__Exercise instructions__
Please write out the whole listing that follows exactly; the pictures stay out.

(Beginning of Input for this task)

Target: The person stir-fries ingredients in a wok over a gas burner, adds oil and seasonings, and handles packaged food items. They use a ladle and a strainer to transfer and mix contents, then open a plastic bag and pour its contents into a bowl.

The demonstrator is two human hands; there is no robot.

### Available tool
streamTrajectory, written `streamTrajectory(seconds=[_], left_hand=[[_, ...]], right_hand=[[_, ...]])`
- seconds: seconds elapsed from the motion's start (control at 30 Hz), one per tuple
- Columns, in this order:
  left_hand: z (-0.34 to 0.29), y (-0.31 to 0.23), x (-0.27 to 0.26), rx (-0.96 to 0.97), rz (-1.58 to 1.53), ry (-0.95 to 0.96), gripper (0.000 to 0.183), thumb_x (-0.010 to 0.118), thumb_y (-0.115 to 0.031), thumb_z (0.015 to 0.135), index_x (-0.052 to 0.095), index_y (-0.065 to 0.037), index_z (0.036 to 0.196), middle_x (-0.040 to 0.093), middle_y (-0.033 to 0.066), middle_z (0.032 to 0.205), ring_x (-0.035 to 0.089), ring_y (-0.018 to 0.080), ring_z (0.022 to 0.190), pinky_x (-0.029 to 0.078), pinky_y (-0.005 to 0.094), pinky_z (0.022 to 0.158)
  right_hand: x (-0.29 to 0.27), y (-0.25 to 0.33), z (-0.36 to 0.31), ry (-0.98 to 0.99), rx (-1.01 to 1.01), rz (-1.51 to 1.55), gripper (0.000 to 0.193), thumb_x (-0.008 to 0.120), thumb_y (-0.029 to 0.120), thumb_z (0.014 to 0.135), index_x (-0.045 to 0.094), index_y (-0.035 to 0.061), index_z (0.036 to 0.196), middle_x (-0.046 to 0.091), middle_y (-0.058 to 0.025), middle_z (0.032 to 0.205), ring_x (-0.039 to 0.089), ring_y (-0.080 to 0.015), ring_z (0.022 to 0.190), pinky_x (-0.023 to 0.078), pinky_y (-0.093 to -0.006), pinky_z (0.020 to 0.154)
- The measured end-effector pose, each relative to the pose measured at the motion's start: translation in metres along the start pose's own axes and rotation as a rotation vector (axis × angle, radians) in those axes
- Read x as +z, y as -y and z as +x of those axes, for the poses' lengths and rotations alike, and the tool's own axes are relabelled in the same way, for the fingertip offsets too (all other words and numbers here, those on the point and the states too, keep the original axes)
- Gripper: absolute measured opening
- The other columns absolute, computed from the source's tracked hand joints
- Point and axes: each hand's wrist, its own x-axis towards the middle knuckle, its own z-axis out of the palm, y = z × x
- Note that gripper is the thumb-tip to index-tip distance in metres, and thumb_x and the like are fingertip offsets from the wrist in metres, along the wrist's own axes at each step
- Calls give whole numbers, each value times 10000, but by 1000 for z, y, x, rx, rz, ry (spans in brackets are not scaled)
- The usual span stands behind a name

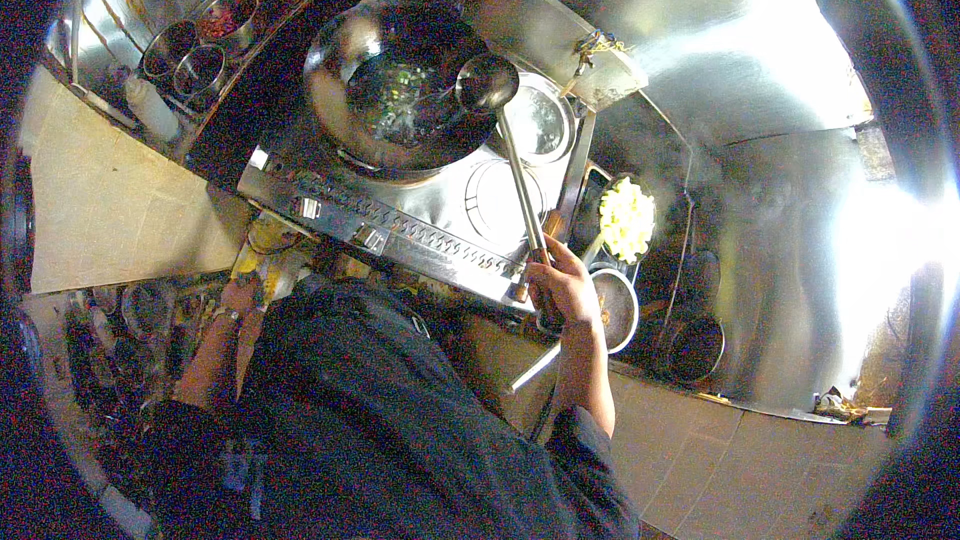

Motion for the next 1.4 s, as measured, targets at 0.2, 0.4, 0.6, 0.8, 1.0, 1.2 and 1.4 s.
streamTrajectory(seconds=[0.2,0.4,0.6,0.8,1.0,1.2,1.4], left_hand=[[-13,-56,-59,73,-428,-184,431,656,-318,810,629,11,1087,681,200,1016,644,358,950,489,438,839],[-34,-143,-127,240,-955,-57,394,619,-364,906,669,22,969,684,51,873,616,160,756,491,320,693],[-49,-311,-178,418,-1391,403,416,555,-376,962,627,-21,1167,678,120,1074,624,184,962,498,325,825],[-40,-427,-172,481,-1308,931,297,526,-283,997,545,-29,1149,545,28,859,545,104,755,498,234,649],[10,-455,-195,424,-1253,1152,233,459,-239,1024,489,-33,1130,474,-9,813,449,66,664,410,206,513],[56,-486,-200,584,-863,1629,404,480,-277,963,428,-129,1336,548,45,1049,500,163,819,471,288,730],[-39,-553,-154,580,-771,984,359,475,-287,974,443,-123,1292,537,32,1000,494,147,788,453,275,691]], right_hand=[[36,0,-9,-17,-152,-316,627,622,5,831,386,-22,1411,589,-55,787,581,-133,634,488,-262,570],[80,-25,-6,-404,-289,-1004,497,636,132,819,518,65,1298,670,-225,997,664,-338,920,524,-392,790],[121,-43,-8,92,-81,-81,305,658,192,779,631,-27,990,695,-110,831,638,-170,714,529,-344,659],[117,-84,-49,5,-390,-43,447,701,345,770,622,-34,992,666,-207,845,654,-330,782,521,-424,720],[-27,-147,-217,-467,-511,-53,472,699,282,856,576,-23,1194,651,-165,997,643,-249,900,520,-357,807],[-164,-220,-420,-1408,-78,393,318,632,106,911,574,-11,1201,657,-54,948,610,-107,754,509,-250,688],[-315,-211,-579,-1984,-334,-268,334,643,145,906,601,-11,1198,672,-63,963,600,-120,762,499,-252,691]])
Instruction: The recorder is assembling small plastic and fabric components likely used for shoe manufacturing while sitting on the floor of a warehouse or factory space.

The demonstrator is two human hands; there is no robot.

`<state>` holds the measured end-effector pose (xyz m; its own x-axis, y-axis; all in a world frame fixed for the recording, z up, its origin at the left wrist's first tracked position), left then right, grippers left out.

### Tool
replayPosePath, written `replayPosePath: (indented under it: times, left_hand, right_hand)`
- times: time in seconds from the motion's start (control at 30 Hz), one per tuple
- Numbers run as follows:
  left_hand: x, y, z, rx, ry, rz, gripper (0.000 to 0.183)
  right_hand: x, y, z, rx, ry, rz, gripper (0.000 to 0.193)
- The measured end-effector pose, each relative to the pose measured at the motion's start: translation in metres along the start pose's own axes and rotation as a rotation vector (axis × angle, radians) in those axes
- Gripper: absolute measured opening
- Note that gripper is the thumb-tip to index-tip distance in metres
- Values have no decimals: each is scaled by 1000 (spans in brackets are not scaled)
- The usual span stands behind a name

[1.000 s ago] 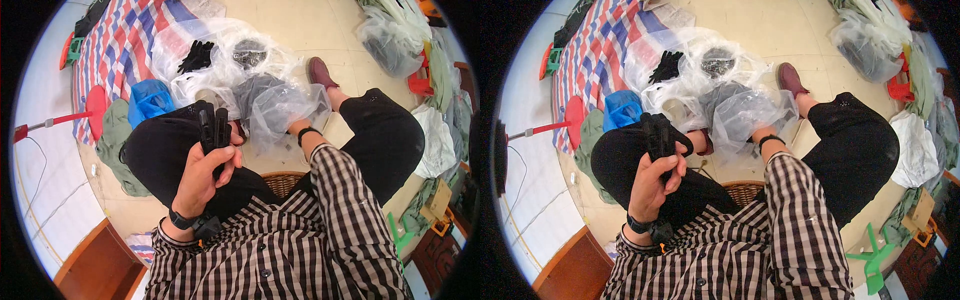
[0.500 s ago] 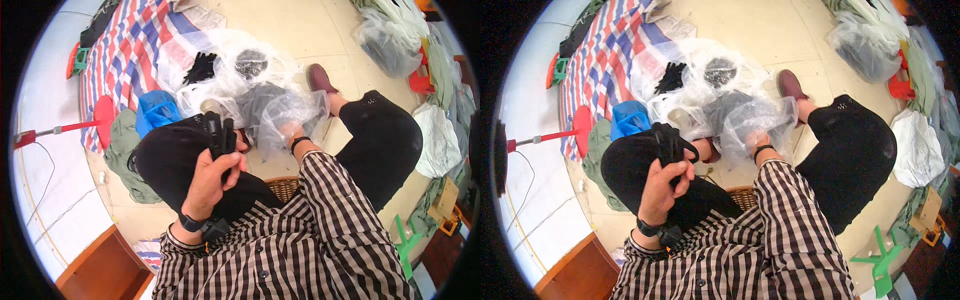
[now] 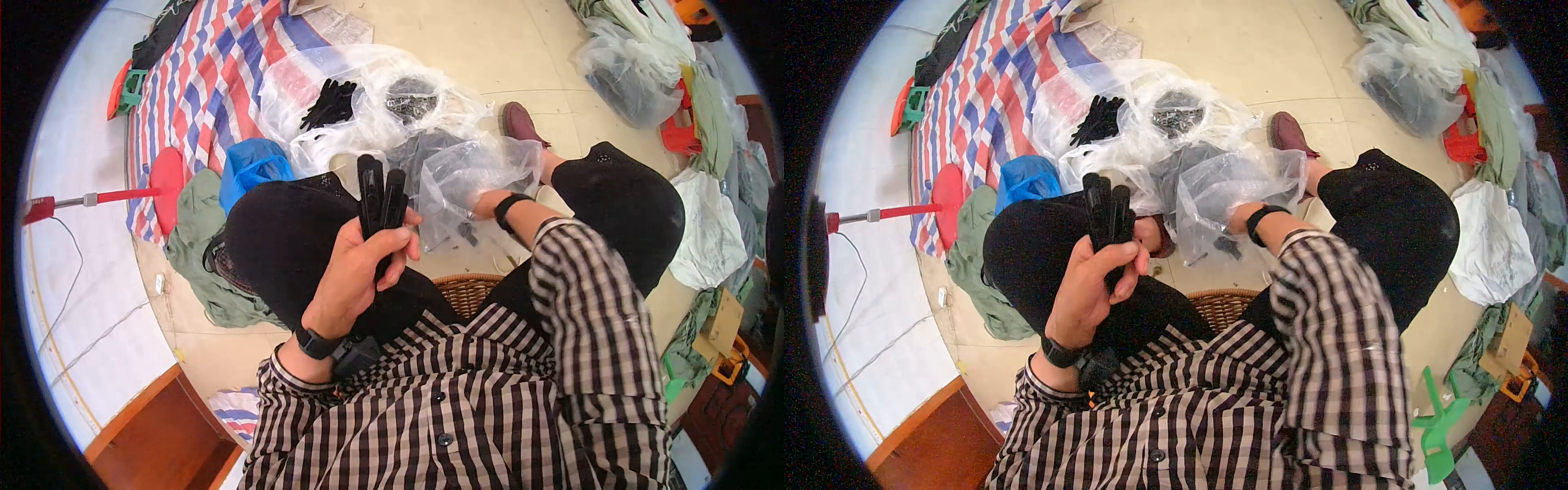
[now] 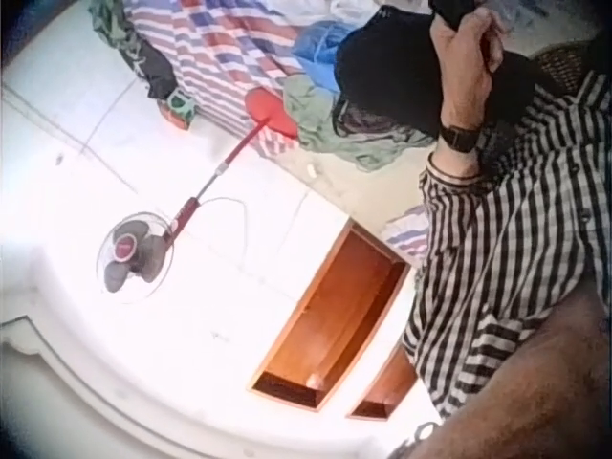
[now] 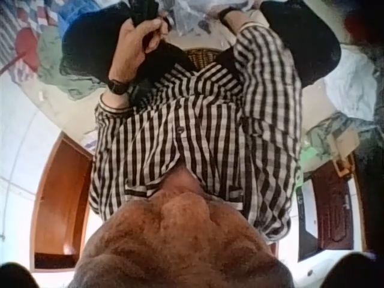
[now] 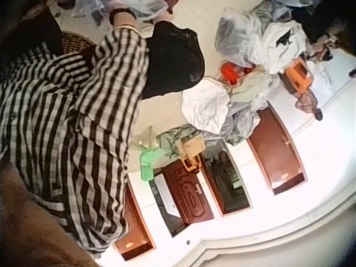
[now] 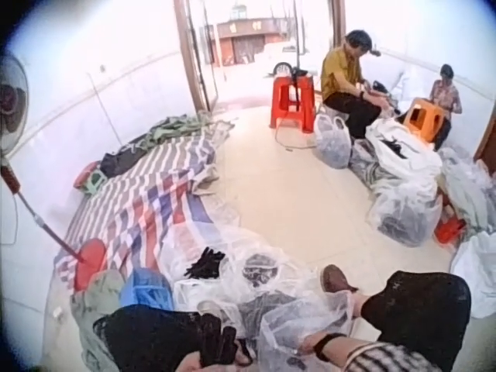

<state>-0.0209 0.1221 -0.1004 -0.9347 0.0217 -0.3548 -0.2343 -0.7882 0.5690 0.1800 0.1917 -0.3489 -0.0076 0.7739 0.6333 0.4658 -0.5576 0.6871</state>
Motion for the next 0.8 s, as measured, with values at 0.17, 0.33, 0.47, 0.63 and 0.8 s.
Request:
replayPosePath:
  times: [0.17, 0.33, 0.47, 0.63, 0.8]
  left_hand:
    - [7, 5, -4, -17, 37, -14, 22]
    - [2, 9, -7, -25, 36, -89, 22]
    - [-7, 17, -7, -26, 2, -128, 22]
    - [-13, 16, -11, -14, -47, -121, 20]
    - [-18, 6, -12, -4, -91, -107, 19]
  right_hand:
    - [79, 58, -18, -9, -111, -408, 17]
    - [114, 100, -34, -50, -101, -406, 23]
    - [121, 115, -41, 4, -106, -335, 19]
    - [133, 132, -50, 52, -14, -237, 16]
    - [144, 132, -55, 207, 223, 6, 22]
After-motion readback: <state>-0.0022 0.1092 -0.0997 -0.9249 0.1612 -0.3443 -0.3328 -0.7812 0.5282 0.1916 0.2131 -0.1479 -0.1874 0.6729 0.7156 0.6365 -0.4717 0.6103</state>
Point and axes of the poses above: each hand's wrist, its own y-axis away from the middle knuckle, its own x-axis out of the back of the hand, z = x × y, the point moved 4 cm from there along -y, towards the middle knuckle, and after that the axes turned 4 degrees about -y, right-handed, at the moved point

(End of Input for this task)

__Written answer__
Target: The person stir-fries ingredients in a wok over a gas burner, adds oil and seasonings, and handles packaged food items. They use a ladle and a strainer to transfer and mix contents, then open a plastic bag and pour its contents into a bowl.

The demonstrator is two human hands; there is no robot.

### Available tool
streamTrajectory, written `streamTrajectory(seconds=[_], left_hand=[[_, ...]], right_hand=[[_, ...]])`
- seconds: seconds elapsed from the motion's start (control at 30 Hz), one per tuple
- Columns, in this order:
  left_hand: z (-0.34 to 0.29), y (-0.31 to 0.23), x (-0.27 to 0.26), rx (-0.96 to 0.97), rz (-1.58 to 1.53), ry (-0.95 to 0.96), gripper (0.000 to 0.183), thumb_x (-0.010 to 0.118), thumb_y (-0.115 to 0.031), thumb_z (0.015 to 0.135), index_x (-0.052 to 0.095), index_y (-0.065 to 0.037), index_z (0.036 to 0.196), middle_x (-0.040 to 0.093), middle_y (-0.033 to 0.066), middle_z (0.032 to 0.205), ring_x (-0.035 to 0.089), ring_y (-0.018 to 0.080), ring_z (0.022 to 0.190), pinky_x (-0.029 to 0.078), pinky_y (-0.005 to 0.094), pinky_z (0.022 to 0.158)
  right_hand: x (-0.29 to 0.27), y (-0.25 to 0.33), z (-0.36 to 0.31), ry (-0.98 to 0.99), rx (-1.01 to 1.01), rz (-1.51 to 1.55), gripper (0.000 to 0.193), thumb_x (-0.008 to 0.120), thumb_y (-0.029 to 0.120), thumb_z (0.014 to 0.135), index_x (-0.045 to 0.094), index_y (-0.035 to 0.061), index_z (0.036 to 0.196), middle_x (-0.046 to 0.091), middle_y (-0.058 to 0.025), middle_z (0.032 to 0.205), ring_x (-0.039 to 0.089), ring_y (-0.080 to 0.015), ring_z (0.022 to 0.190), pinky_x (-0.023 to 0.078), pinky_y (-0.093 to -0.006), pinky_z (0.020 to 0.154)
- The measured end-effector pose, each relative to the pose measured at the motion's start: translation in metres along the start pose's own axes and rotation as a rotation vector (axis × angle, radians) in those axes
- Read x as +z, y as -y and z as +x of those axes, for the poses' lengths and rotations alike, and the tool's own axes are relabelled in the same way, for the fingertip offsets too (all other words and numbers here, those on the point and the states too, keep the original axes)
- Gripper: absolute measured opening
- The other columns absolute, computed from the source's tracked hand joints
- Point and axes: each hand's wrist, its own x-axis towards the middle knuckle, its own z-axis out of the palm, y = z × x
- Note that gripper is the thumb-tip to index-tip distance in metres, and thumb_x and the like are fingertip offsets from the wrist in metres, along the wrist's own axes at each step
- Calls give whole numbers, each value times 10000, but by 1000 for z, y, x, rx, rz, ry (spans in brackets are not scaled)
- The usual span stands behind a name


Motion for the next 1.4 s, as measured, targets at 0.2, 0.4, 0.6, 0.8, 1.0, 1.2 and 1.4 s.
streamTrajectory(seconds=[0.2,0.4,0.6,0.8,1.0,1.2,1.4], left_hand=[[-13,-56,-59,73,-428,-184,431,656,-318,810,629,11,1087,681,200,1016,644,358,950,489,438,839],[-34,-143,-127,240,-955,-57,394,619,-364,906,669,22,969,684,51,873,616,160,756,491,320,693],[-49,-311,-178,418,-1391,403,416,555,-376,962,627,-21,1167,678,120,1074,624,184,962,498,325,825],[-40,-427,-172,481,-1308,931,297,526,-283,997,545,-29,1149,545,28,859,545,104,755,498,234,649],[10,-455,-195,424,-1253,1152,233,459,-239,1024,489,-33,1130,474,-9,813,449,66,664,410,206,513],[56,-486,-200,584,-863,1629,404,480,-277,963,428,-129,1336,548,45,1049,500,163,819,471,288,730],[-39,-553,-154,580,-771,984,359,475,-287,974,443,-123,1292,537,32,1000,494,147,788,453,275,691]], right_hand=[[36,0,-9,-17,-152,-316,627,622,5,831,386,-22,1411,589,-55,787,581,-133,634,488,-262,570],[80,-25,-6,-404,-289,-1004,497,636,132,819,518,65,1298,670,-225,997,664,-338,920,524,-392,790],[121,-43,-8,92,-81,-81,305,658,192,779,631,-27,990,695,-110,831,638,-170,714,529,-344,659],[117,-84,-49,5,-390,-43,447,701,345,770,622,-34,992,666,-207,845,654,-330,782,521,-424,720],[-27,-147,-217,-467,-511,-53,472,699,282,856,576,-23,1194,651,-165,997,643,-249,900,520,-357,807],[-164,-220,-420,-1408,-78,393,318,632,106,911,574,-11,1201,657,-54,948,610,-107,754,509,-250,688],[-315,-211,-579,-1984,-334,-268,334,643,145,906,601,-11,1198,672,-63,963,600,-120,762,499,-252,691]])
Instruction: The recorder is assembling small plastic and fabric components likely used for shoe manufacturing while sitting on the floor of a warehouse or factory space.

The demonstrator is two human hands; there is no robot.

`<state>` holds the measured end-effector pose (xyz m; its own x-axis, y-axis; all in a world frame fixed for the recording, z up, its origin at the left wrist's first tracked position), left then right, grippers left out.

### Tool
replayPosePath, written `replayPosePath: (indented under it: times, left_hand, right_hand)`
- times: time in seconds from the motion's start (control at 30 Hz), one per tuple
- Numbers run as follows:
  left_hand: x, y, z, rx, ry, rz, gripper (0.000 to 0.183)
  right_hand: x, y, z, rx, ry, rz, gripper (0.000 to 0.193)
- The measured end-effector pose, each relative to the pose measured at the motion's start: translation in metres along the start pose's own axes and rotation as a rotation vector (axis × angle, radians) in those axes
- Gripper: absolute measured opening
- Note that gripper is the thumb-tip to index-tip distance in metres
- Values have no decimals: each is scaled by 1000 (spans in brackets are not scaled)
- The usual span stands behind a name

[1.000 s ago] 
[0.500 s ago] 
[now] 
[now] 
[now] 
[now] 
[now] 

<state>-0.0209 0.1221 -0.1004 -0.9347 0.0217 -0.3548 -0.2343 -0.7882 0.5690 0.1800 0.1917 -0.3489 -0.0076 0.7739 0.6333 0.4658 -0.5576 0.6871</state>
Motion for the next 0.8 s, as measured, with values at 0.17, 0.33, 0.47, 0.63 and 0.8 s.
Request:
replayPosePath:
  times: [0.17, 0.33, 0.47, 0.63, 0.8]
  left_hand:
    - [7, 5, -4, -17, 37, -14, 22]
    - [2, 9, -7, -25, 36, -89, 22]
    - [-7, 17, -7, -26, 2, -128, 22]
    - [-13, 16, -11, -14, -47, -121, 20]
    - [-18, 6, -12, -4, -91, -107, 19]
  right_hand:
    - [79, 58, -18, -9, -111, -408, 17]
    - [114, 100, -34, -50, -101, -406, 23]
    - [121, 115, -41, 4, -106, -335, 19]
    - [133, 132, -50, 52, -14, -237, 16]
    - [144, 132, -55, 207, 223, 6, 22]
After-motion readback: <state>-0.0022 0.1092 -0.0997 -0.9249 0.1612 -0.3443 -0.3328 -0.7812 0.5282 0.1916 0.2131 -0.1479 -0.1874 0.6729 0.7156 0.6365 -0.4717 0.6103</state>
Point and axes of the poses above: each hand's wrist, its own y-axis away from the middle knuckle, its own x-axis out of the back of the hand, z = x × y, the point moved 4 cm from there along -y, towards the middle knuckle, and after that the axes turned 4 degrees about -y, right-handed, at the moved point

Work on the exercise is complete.